Takeaways and Outputs

Win % Model:

              Looking at the odds of one team beating another, I wanted to investigate what factors were predictive in a matchup independent of the margin of victory. It is important to note that these odds are based on the likelihood that one team would beat another if their average season stats held relatively true in any given matchup. A logistic regression model with normalized input data, here were the most important variables:

·       Home True Shooting % & Away True Shooting %          

·       Home Turnover % & Away Turnover %

·       Home Offensive Rebound % & Away Offensive Rebound %

·       Home Total Fouls & Away Total Fouls    

·       Home Free Throw Rate  & Away Free Throw Rate     

·       Home Assists & Away Assists

·       Home 3-Point Shot %

According to this model, teams who have a high True Shooting % (which factors free throw shooting into a team’s overall shooting percentage), get to the free throw line at a high rate while minimizing fouls defensively, can maximize possessions while minimizing turnovers, and have strong ball movement tend to win games. This also holds true compared to my MarchMadness predictive model  - maximizing possessions with high quality shots being taken. Another interesting caveat to point out is that the home team’s statistics tended to have a stronger weight than that of the same statistic(s) for the away team. This may suggest that home court advantage matters (this would be interesting to analyze as compared to the 2020 bubble games without a crowd at all). Solely Home 3-Point Shot % being significant in the formula may further suggest that the home crowd can slightly elevate a team’s shooting from deep. Across all 3 models, this same home/away weight difference can be seen.

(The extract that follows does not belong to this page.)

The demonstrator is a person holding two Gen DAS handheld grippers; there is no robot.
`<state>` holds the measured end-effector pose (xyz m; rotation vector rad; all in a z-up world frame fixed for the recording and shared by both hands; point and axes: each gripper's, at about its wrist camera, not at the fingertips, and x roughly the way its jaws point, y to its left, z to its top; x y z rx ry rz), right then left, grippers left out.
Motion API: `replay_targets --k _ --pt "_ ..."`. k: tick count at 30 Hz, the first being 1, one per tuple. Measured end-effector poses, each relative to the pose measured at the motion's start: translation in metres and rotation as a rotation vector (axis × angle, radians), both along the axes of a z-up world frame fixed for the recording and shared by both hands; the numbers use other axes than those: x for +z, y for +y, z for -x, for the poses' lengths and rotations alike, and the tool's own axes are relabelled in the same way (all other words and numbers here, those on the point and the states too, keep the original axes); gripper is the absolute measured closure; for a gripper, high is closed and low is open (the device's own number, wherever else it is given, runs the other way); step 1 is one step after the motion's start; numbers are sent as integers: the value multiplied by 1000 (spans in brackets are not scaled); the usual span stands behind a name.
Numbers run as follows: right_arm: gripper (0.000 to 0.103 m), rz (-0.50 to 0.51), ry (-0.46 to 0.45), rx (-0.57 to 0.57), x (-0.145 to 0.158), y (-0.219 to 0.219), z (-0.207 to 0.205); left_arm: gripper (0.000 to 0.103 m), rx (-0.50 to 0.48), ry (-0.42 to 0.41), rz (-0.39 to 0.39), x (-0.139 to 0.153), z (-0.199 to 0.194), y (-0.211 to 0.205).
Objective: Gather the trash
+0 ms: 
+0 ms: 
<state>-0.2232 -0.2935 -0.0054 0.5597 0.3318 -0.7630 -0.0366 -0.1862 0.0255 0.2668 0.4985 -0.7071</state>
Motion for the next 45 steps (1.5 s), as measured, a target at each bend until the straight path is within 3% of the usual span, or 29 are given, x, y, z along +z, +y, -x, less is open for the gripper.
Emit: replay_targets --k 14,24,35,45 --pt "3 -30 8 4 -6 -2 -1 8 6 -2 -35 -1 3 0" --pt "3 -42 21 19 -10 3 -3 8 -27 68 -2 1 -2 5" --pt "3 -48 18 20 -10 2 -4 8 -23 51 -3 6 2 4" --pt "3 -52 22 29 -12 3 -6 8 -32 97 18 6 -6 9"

Spread/Margin of Victory Model:

              The main differences between this model and the Win % model are linear versus logistic regression, respectively, and the significance of team differences in various statistics. I made the choice to format the team’s statistics as differences where possible (rather than using the actual numbers alone) since the model predicts the difference in score between two teams. The below variables were found to be significant:

·       Home vs Away Net Rating & Home Offensive Rating

·       Field Goals Made Difference

·       Free Throws Attempted Difference         

·       Three Pointers Attempted Difference

·       Block Difference

·       Turnover Difference

·       Field Goals Attempted Difference

·       Offensive Rebounds Difference

·       Assists Difference

·       Home True Shooting % & Away True Shooting %

·       Home Field Goal %        

·       Home Effective Field Goal % & Away Effective Field Goal %

Although relatively similar to the previous model, it is interesting that some variables were significant in predicting if a team will win yet not significant in how much a team wins by (and vice-versa). Especially due to the nature of betting on sports games’ spreads, where bettors are rarely actually ever wagering on who is winning, it would make sense that the significant statistics vary slightly. It is also important to note that relying alone on a team’s odds to beat another team may not be a strong predictor of the spread.

Total Points Model:

              Finally, these are the significant predictors of home + away team points:

·       Home Offensive Rating & Home/Away Net Rating  

·       Home Assists & Away Assists

·       Home Fouls & Away Fouls          

·       Home Steals & Away Steals        

·       Home Turnover % & Away Turnover %  

·       Home True Shooting % & Away True Shooting %          

·       Home Blocks & Away Blocks      

·       Home Free Throw Rate & Away Free Throw Rate  

·       Home Effective Field Goal % & Away Effective Field Goal %                    

·       Home Offensive Rebound % & Away Offensive Rebound %

·       Free Throws Attempted Difference         

·       Turnovers Difference

·       Field Goals Made Difference

The most interesting takeaway is that most statistics like assists were weighted separately by home and away team whereas only Free Throws Attempted, Turnovers, and Field Goals made were significant as differences. This may indicate that one team’s points scored is relatively independent of the other team’s scoring and defensive effort. That is, a team’s points scored is theoretically more dependent on the team’s ability to make open and closely defended shots throughout the game regardless of defense (this would be interesting to analyze further via NBA shot tracking statistics).

Conclusion

In summary, this has been an extremely interesting concept to model due to its complexity, relevance, and user interactivity. My goal in this project was to create an extremely interactive dashboard in which users can see relevant scores based on any given matchup. In order to fully optimize the user’s experience, these are my ideal updates to make before the 2021-22 NBA season begins:

·       Automate the data pull through an API (this eliminates the manual copy paste aspect and allows averages of the last 5 games, 10 games, etc. to be leveraged for making bets)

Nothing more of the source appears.